--- Recorded data Enclosed Below ---

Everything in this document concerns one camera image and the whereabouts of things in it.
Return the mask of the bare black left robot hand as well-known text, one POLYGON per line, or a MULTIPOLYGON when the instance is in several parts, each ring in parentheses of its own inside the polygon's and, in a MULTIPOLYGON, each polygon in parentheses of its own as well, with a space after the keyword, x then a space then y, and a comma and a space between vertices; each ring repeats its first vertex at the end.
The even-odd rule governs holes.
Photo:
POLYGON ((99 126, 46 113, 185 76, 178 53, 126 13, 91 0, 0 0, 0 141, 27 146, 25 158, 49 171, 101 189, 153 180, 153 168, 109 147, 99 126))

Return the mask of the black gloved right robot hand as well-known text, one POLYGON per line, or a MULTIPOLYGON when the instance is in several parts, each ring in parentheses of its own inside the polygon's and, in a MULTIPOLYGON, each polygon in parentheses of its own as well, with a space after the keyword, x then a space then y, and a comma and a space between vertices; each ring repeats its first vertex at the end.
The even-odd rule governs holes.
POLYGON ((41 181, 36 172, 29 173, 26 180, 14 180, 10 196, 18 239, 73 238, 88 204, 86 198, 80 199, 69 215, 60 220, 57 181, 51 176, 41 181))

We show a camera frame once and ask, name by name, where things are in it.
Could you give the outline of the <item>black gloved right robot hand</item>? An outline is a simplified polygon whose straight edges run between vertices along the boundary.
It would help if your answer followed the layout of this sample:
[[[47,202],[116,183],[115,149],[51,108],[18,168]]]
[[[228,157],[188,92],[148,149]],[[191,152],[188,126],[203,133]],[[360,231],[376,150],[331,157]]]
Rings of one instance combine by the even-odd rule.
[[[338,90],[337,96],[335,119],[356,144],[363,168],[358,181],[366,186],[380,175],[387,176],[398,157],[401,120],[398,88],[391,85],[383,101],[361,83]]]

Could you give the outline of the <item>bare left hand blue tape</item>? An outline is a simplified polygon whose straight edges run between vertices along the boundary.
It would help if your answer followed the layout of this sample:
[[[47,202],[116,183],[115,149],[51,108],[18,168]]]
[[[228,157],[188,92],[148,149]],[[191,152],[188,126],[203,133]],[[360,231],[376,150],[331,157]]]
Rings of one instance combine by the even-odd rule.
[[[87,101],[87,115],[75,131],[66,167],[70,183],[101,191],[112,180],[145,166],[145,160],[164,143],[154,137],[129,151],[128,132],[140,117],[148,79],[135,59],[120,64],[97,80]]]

--- End of Enclosed Recorded data ---
--- Recorded data Enclosed Below ---

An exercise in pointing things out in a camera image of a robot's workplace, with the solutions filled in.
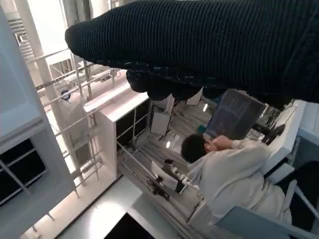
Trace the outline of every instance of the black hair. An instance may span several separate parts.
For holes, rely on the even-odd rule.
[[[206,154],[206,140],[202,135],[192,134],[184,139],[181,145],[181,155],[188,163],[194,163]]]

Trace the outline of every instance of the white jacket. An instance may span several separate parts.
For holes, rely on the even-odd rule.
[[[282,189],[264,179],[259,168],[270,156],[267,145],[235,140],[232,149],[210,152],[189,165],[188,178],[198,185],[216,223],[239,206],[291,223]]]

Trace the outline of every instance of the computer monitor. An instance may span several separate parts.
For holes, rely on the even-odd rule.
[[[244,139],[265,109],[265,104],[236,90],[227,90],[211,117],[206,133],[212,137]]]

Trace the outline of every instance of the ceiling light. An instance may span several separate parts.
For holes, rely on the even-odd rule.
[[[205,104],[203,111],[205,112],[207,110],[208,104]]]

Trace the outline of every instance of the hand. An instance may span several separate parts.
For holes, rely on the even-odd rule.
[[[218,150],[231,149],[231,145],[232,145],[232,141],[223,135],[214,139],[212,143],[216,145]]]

--- End of Enclosed Recorded data ---

** Problem details **
Find the word "left" in the records and pull out each line that has it.

** Answer space **
Return the mask of the bare black left robot hand as well-known text, one POLYGON per line, or a MULTIPOLYGON when the instance is in several parts, each ring in parentheses of its own inside the polygon's and, in a MULTIPOLYGON, each polygon in parentheses of its own as well, with a space after the keyword, x then a space then y, and a comma and a space between vertices; each ring repeats its first vertex at the end.
Could you give the outline of the <item>bare left hand blue tape</item>? An outline is a simplified polygon whose straight edges run between vertices along the boundary.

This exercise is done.